EXERCISE DESCRIPTION: Look for the word "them" in the entries and copy each line where it appears.

DATA EXCERPTS:
+++
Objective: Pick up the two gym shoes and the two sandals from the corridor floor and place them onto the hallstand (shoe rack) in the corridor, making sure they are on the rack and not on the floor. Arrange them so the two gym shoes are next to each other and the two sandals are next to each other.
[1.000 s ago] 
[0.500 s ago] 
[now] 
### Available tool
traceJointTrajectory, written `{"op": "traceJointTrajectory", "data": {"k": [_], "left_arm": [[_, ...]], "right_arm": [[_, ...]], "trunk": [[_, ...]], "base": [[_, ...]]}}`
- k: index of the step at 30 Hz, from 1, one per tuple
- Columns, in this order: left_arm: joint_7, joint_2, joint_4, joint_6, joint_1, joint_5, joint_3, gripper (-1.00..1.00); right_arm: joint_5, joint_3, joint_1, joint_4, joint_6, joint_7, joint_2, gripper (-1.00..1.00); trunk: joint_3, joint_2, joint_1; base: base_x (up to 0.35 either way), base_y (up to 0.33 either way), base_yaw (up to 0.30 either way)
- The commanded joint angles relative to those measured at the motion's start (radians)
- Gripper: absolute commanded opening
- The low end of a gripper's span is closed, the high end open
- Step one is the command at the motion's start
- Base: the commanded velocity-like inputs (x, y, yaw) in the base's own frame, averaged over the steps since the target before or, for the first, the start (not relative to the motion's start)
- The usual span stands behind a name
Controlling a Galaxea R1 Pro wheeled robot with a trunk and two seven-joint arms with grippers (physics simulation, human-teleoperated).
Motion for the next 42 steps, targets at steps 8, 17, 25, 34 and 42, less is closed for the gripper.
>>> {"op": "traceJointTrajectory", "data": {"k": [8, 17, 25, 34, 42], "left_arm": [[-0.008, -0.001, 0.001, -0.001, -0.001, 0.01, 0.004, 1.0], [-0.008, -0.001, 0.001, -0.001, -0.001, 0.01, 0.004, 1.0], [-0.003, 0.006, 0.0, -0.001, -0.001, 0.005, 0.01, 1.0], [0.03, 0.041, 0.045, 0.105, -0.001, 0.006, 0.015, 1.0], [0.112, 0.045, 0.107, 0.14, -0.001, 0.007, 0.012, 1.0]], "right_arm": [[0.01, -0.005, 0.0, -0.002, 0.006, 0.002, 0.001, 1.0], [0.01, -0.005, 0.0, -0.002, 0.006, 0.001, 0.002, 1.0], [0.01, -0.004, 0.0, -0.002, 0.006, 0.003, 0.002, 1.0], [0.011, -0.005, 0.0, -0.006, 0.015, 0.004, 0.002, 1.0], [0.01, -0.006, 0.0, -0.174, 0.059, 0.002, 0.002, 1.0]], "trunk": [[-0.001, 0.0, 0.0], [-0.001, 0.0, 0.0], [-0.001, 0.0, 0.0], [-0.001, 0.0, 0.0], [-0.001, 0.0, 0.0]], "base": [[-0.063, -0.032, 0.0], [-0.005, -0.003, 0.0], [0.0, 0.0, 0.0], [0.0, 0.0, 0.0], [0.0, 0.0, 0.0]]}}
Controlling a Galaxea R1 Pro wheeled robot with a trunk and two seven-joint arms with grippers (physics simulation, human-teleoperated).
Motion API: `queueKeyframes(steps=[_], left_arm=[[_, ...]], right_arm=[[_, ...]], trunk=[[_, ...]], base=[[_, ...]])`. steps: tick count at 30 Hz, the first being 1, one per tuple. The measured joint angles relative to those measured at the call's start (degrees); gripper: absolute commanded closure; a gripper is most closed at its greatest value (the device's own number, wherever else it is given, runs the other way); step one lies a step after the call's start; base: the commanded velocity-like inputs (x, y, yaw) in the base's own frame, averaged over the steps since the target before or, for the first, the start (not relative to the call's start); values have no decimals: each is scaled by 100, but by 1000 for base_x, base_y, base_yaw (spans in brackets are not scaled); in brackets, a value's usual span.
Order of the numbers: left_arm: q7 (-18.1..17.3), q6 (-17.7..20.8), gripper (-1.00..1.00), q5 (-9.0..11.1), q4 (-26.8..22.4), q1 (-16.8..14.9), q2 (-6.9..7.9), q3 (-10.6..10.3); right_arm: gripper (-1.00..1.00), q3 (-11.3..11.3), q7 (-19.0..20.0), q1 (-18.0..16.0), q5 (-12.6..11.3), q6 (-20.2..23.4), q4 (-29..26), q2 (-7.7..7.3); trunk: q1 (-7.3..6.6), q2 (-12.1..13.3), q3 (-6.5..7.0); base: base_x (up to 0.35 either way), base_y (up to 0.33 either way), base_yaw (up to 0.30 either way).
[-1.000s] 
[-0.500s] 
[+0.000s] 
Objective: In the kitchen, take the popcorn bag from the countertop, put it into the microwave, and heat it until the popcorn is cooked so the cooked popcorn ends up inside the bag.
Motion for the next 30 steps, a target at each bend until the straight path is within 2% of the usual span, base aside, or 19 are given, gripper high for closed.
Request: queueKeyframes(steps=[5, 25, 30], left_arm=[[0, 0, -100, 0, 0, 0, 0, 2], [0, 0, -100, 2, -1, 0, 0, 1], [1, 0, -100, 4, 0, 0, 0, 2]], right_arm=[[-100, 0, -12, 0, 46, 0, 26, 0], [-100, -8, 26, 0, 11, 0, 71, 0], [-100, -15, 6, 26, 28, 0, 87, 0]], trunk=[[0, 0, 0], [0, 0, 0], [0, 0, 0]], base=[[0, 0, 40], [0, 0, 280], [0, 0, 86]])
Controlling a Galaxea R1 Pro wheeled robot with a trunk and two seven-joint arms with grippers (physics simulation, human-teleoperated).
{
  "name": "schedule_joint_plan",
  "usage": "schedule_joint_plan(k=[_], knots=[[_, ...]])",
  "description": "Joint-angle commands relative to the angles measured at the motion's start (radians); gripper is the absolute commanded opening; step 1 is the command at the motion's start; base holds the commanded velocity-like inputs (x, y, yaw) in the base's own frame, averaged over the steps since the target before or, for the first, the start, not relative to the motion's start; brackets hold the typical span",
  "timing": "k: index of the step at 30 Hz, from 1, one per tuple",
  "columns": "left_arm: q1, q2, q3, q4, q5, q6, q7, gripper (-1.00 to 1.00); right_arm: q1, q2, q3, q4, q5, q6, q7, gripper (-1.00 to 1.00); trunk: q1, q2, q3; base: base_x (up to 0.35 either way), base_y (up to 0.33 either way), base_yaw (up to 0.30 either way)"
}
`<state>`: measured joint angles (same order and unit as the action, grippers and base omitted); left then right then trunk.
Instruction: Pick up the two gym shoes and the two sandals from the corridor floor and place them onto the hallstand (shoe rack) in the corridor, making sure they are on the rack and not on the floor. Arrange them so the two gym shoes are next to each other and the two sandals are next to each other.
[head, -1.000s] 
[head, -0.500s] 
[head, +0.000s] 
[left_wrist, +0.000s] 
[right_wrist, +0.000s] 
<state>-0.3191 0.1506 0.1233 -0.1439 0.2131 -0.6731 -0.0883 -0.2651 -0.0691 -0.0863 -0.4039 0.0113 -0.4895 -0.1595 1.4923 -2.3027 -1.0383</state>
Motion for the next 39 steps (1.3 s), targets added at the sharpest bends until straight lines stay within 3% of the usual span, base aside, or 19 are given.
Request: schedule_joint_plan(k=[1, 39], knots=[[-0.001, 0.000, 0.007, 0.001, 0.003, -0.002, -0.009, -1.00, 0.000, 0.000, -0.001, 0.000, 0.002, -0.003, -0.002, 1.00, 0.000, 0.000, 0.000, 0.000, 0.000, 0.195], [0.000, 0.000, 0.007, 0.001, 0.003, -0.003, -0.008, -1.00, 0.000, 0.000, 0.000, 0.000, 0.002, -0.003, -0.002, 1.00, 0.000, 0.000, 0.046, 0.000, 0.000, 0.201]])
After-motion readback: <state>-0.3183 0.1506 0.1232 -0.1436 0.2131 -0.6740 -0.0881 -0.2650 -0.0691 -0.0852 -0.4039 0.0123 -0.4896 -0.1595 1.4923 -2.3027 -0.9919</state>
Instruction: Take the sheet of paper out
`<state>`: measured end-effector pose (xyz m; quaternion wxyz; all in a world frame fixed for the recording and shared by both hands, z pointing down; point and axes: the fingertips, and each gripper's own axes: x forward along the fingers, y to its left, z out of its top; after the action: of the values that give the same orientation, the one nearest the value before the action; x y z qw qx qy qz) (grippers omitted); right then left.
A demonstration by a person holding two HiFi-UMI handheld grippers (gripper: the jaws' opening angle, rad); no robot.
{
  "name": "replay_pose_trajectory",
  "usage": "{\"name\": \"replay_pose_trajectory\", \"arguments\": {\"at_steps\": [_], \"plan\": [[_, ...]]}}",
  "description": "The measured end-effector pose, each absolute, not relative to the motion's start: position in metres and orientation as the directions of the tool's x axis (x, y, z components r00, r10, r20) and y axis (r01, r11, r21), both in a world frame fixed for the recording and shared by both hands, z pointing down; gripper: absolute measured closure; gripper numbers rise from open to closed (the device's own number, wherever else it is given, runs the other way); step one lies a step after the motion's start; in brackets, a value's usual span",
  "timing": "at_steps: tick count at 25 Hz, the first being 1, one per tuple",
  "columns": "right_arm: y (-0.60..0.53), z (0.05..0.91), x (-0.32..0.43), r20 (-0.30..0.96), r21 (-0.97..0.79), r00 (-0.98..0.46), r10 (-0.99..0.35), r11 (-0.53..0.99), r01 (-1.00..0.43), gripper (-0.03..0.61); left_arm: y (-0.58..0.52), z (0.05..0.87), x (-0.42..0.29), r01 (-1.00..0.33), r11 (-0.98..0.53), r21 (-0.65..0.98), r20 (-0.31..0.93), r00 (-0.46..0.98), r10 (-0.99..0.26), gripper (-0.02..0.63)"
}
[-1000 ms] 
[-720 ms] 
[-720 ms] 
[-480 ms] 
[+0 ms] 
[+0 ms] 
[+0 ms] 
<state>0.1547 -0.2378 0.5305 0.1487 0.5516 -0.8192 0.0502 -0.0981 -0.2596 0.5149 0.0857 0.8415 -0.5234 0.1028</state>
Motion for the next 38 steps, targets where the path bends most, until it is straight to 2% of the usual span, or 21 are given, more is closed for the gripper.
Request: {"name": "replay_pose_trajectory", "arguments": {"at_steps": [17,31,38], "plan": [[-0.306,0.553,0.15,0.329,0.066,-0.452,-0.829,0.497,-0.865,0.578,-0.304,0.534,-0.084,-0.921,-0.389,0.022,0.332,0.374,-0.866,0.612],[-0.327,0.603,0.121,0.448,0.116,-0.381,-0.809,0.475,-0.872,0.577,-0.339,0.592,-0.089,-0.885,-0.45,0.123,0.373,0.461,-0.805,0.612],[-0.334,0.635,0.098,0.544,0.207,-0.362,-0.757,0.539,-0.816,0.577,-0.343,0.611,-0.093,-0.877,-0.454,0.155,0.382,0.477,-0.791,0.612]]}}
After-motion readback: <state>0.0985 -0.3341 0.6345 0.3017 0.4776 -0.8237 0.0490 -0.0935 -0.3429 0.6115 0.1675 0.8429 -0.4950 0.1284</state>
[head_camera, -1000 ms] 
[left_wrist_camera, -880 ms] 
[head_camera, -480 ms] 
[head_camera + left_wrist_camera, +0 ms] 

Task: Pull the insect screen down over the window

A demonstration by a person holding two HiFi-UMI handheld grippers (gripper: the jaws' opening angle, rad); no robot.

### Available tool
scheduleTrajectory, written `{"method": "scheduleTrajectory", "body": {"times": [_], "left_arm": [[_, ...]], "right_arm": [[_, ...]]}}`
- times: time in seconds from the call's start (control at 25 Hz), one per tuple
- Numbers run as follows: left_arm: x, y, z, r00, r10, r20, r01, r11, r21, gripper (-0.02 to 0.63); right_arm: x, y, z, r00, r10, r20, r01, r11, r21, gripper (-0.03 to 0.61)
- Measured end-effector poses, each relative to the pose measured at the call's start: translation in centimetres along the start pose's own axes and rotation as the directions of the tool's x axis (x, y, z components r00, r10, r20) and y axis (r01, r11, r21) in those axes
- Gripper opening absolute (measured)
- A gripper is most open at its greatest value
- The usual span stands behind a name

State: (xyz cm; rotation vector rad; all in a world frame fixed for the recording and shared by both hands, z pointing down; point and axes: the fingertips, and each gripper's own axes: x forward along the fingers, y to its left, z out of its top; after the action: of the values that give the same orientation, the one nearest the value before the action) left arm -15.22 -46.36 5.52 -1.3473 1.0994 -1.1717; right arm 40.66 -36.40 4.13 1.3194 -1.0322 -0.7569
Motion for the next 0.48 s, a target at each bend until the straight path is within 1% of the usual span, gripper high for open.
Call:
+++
RESPONSE:
Objective: Pick up the two gym shoes and the two sandals from the corridor floor and place them onto the hallstand (shoe rack) in the corridor, making sure they are on the rack and not on the floor. Arrange them so the two gym shoes are next to each other and the two sandals are next to each other.
Instruction: Pick up the two gym shoes and the two sandals from the corridor floor and place them onto the hallstand (shoe rack) in the corridor, making sure they are on the rack and not on the floor. Arrange them so the two gym shoes are next to each other and the two sandals are next to each other.

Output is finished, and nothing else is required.